March 27, 2014 01:20AM
By Eric Vo
WALLINGFORD — While the practice run of a new computerized test started earlier this week for high school students, some parents are expressing frustration on social media over how requests to opt-out are being handled.
The Smarter Balanced assessment will replace the Connecticut Mastery Test and Connecticut Academic Performance Test, administered to students in grades three through eight and 10th grade, respectively. This year, students across the state are participating in a field test, which is a “practice run” that helps ensure test questions are accurate and fair,” according to the Smarter Balanced Assessment Consortium.
The field test for high school students began Tuesday. The test will officially launch during the 2014-15 school year.
At a Board of Education meeting Monday night, Michelle Kogut, holding a letter in her hand, said she was disappointed with how the school system was handling opt-out requests.

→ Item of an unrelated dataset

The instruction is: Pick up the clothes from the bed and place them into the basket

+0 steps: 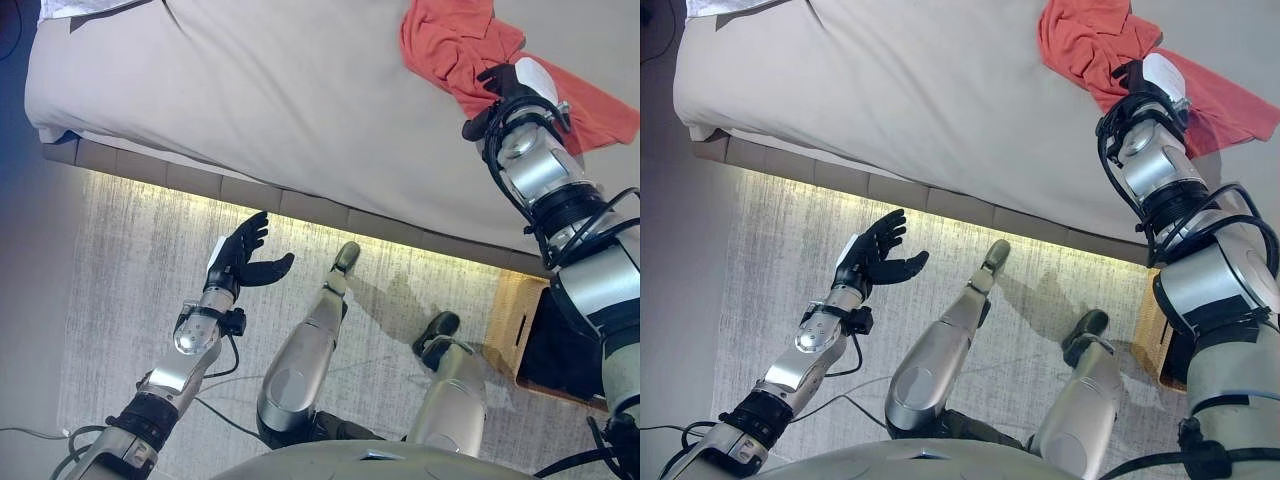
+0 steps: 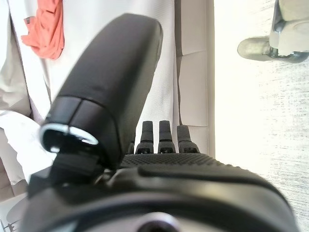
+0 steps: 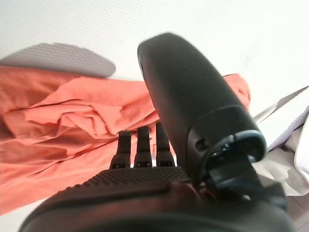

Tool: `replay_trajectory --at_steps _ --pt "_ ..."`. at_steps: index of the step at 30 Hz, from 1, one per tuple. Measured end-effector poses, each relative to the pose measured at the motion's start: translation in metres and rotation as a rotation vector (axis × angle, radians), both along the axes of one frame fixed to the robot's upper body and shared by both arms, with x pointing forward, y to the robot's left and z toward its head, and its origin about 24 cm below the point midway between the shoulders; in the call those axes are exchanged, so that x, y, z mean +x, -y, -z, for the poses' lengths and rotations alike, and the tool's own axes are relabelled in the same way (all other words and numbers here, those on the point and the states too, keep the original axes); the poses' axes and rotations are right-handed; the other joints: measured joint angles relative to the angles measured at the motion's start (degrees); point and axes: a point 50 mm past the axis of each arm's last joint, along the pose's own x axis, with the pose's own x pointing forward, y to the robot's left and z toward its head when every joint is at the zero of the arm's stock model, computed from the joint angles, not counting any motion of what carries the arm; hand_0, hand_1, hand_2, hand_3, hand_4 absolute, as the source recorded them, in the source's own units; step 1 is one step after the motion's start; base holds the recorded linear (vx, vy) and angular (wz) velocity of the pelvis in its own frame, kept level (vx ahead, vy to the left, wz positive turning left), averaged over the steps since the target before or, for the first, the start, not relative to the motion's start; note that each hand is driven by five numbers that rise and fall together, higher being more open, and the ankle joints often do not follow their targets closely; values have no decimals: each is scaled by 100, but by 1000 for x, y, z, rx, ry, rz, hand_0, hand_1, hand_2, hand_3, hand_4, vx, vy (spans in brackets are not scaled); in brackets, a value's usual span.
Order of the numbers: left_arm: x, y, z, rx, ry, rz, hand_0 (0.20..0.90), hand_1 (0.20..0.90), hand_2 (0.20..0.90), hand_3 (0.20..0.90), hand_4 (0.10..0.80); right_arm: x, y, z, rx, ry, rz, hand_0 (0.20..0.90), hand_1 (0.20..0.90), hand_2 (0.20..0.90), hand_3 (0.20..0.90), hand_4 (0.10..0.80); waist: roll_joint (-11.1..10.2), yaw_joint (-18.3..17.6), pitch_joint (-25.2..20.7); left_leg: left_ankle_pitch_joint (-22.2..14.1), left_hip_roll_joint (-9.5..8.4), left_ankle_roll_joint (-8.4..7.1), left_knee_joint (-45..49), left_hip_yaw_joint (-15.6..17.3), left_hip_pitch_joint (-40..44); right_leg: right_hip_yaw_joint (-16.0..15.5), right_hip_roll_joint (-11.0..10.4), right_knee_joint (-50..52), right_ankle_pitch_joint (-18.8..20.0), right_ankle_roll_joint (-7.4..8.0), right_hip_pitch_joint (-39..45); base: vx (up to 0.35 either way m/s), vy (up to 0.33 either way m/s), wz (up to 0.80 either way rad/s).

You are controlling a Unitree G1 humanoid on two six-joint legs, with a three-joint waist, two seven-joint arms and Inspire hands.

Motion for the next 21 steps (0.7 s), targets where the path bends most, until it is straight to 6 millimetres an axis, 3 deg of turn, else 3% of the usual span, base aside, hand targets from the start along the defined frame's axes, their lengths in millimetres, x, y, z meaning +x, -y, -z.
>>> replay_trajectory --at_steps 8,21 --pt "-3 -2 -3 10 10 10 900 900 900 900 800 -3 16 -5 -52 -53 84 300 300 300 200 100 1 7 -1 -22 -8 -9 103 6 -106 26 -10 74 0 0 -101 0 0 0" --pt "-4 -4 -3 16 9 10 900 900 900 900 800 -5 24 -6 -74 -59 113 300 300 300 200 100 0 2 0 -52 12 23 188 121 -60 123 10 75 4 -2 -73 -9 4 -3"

Kogut questioned why students had to participate in the field test when no data would be received until a year later. While Kogut was the only parent that approached the board, she told administrators and the Board of Education that parents on a Facebook community forum were also concerned about opt-out requests.
As of Wednesday evening, the thread on the forum has 102 comments from parents describing their opt-out experiences.
Assistant Superintendent for Curriculum and Instruction Shawn Parkhurst has been handling the opt-out requests. He said Wednesday that as the test date approached, the school system received opt-out letters from parents.
“Under state law, we’re not able to grant any of the opting-out requests,” Parkhurst said. “It’s illegal to do so. We’re going by the protocol outlined by the state.”
Some parents that send a letter have taken the time to learn more about the field test, Parkhurst said.
While administrators can’t allow students not to take the test, Parkhurst said students can refuse to take it. If a student refuses, Parkhurst said, they only have to say it verbally — no letter is required. If a student refuses to participate, there is no disciplinary, Parkhurst said.
Administrators are encouraging students to take test because the school system is trying to achieve a high participation rate. Connecticut has an expectation of a 95 percent participation rate for state mandated tests, Parkhurst said.
Department of Education Spokeswoman Kelly Donnelly agreed.
“Though this year’s tests are low-stakes, student participation matters,” Donnelly said in an email. “Their input factors into future tests, ensuring that they are fair and (an) accurate representation of Connecticut students’ knowledge and abilities.”